Presto Isozaki rivela però una capacità quasi eclettica di mescolare suggestioni ed evitare etichette. Dopo gli esordi di linea più modernista incorpora idee che già virano vero il postmoderno, grazie anche a uno spiccato senso dell'umorismo: il Fujimi Country Club (1973) sempre a Oita, ha la forma di un punto interrogativo, segno dello sconcerto di Isozaki verso l'ossessione del suo paese per il golf.
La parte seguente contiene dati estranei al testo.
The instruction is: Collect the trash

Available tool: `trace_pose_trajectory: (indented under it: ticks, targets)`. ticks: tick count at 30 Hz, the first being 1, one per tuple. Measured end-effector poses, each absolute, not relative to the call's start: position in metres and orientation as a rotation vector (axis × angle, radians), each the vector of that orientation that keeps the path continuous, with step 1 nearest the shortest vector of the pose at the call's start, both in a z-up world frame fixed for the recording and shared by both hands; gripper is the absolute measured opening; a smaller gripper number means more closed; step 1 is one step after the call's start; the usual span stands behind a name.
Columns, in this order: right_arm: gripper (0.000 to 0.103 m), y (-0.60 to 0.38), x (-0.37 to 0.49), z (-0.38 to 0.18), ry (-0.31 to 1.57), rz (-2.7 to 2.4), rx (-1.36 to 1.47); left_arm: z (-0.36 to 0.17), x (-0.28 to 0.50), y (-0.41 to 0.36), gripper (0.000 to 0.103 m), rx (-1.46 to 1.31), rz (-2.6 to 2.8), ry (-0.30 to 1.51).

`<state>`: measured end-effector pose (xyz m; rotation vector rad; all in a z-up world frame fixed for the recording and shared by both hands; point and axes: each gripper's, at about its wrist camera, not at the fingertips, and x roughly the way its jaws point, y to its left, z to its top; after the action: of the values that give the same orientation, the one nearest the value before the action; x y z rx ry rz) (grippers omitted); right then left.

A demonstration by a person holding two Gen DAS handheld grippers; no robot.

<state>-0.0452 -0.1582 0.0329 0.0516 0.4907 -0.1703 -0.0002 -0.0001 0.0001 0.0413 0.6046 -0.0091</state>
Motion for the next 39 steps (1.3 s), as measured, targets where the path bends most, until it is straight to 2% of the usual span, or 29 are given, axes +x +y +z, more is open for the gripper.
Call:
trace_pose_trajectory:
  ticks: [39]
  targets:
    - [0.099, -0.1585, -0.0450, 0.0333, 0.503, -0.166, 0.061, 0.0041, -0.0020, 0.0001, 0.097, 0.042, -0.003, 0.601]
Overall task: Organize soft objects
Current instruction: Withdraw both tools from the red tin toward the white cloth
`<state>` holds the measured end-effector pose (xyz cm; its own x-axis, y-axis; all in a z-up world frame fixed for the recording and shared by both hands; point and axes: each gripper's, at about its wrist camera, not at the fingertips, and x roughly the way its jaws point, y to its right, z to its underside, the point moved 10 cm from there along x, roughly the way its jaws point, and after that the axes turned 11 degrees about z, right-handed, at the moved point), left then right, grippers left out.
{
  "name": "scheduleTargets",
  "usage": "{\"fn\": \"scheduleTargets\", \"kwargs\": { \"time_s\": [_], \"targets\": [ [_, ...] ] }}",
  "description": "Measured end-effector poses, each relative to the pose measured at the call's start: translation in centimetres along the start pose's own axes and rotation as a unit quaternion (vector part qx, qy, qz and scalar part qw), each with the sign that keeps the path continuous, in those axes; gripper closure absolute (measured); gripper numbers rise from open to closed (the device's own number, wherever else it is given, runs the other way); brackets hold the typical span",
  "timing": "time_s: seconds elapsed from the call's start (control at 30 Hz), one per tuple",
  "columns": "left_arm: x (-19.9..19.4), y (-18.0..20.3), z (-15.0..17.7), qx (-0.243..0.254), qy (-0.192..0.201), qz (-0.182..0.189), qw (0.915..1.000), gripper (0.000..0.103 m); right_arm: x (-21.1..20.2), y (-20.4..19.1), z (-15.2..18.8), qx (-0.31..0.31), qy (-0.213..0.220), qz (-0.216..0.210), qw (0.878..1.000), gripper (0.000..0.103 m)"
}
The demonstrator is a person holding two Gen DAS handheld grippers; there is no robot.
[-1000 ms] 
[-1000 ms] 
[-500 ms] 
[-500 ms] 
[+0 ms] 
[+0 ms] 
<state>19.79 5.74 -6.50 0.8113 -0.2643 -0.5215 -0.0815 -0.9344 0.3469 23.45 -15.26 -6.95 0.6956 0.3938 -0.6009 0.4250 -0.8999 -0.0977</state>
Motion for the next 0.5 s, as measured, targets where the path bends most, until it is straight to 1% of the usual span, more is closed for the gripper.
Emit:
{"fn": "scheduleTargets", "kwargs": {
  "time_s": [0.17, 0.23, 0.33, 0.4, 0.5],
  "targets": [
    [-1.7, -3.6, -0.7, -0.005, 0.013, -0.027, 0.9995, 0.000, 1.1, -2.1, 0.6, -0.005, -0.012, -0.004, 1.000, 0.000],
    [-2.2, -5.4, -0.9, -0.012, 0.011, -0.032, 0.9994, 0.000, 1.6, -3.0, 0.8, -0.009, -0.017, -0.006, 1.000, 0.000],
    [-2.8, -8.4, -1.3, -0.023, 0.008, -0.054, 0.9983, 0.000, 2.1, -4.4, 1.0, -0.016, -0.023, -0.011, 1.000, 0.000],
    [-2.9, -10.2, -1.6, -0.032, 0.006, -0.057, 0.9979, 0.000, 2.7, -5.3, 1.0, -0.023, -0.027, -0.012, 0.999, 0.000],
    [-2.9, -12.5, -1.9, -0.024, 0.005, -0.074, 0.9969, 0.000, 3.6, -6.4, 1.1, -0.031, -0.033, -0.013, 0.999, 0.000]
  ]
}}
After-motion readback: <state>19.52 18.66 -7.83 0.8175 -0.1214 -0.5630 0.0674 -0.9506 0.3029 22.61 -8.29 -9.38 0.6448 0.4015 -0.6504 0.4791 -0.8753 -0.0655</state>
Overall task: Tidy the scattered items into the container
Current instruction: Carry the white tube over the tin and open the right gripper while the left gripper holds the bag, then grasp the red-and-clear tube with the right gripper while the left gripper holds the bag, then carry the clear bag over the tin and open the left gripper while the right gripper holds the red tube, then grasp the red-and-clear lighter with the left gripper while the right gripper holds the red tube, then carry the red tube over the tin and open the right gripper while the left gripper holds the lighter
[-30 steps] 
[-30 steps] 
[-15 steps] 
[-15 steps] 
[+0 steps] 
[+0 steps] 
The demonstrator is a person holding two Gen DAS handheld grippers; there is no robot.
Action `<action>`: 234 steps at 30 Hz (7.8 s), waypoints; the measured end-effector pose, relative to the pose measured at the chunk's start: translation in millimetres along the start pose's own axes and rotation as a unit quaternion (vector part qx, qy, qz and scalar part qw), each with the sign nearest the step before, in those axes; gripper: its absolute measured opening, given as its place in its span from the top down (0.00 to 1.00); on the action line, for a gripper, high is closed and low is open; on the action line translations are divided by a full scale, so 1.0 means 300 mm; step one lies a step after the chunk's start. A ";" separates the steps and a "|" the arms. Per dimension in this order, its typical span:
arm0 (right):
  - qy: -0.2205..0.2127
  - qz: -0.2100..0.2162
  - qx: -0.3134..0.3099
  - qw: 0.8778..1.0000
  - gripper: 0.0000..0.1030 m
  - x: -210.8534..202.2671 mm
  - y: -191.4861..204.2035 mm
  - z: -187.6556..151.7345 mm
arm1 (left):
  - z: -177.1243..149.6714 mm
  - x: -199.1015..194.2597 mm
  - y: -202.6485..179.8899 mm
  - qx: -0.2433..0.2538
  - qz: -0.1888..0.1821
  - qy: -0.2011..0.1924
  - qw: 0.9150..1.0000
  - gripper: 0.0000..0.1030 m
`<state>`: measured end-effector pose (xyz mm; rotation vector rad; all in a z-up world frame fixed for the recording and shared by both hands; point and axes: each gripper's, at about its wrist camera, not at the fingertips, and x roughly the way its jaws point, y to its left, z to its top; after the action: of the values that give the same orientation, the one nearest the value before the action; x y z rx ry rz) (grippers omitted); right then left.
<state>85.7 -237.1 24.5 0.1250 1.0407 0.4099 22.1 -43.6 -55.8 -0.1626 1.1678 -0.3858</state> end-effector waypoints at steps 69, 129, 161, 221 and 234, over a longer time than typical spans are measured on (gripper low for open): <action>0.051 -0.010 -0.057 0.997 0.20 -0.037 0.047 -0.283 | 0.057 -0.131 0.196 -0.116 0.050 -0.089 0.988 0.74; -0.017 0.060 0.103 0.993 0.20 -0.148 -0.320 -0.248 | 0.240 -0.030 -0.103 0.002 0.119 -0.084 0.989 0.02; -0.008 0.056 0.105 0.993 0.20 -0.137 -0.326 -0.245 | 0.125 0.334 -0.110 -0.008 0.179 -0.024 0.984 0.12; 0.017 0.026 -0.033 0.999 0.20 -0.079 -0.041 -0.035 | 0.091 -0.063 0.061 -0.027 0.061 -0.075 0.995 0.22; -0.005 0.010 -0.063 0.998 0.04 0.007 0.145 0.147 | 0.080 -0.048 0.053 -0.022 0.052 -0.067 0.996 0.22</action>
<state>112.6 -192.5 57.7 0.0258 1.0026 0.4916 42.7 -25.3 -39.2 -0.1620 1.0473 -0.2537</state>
La sua carriera esplode su scala internazionale quando negli anni '80 realizza il Museum of Contemporary Art di Los Angeles. Tra le sue opere più importanti ci sono il Palacio de San Jordi realizzato per le Olimpiadi di Barcellona del 1992, il quartier generale della Disney in Florida (1990), edificio emblematico del decò-pop postmoderno, il Centro Culturale di Shenzhen (Cina, 2007) e in fine il Qatar National Convention Center di Doha (2011) dove recupera una plasticità di forme di stampo organico. Rispetto agli esordi visionari bisogna dire però che Isozaki si è poi assestato su un gusto meno dirompente e allineato alla richiesta di una committenza internazionale attenta più alla visibilità che alla ricerca.

Isozaki ha lavorato più volte in Italia. La sua realizzazione più recente è la Torre Allianz a Milano, uno dei tre grattacieli di CityLife: alta 209 metri è il secondo edificio più alto d'Italia. Non è però forse tra i suoi progetti più felici. Suo anche il Palasport per le Olimpiadi invernali di Torino del 2006. Nel 2008 ha vinto il concorso per la sede della provincia di Bergamo con una sorta di grattacielo orizzontale il cui volume si scompone sviluppandosi perpendicolarmente nello spazio.

Il suo progetto tialiano più noto è però forse quello che non ha mai realizzato a causa di annose polemiche: la famigerata "pensilina" degli Uffizi a Firenze, una struttura che configura un'uscita funzionale e insieme degna del museo. Frutto di un concorso internazionale bandito nel 1998, disegnato con l'italiano Andrea Maffei, è un progetto tanto geniale quanto contestato, motivo per cui non è mai stato messo in opera: doveva essere completato nel 2003.

Sulla pensilina è ritornata recentemente l'attenzione in seguito al progetto dei Nuovi Uffizi. Isozaki ha rimesso mano al progetto, che è stato valutato molto positivamente dal direttore degli Uffizi Eike Schmidt. Si cercano ora i fondi la costruzione è prevista per il 2024.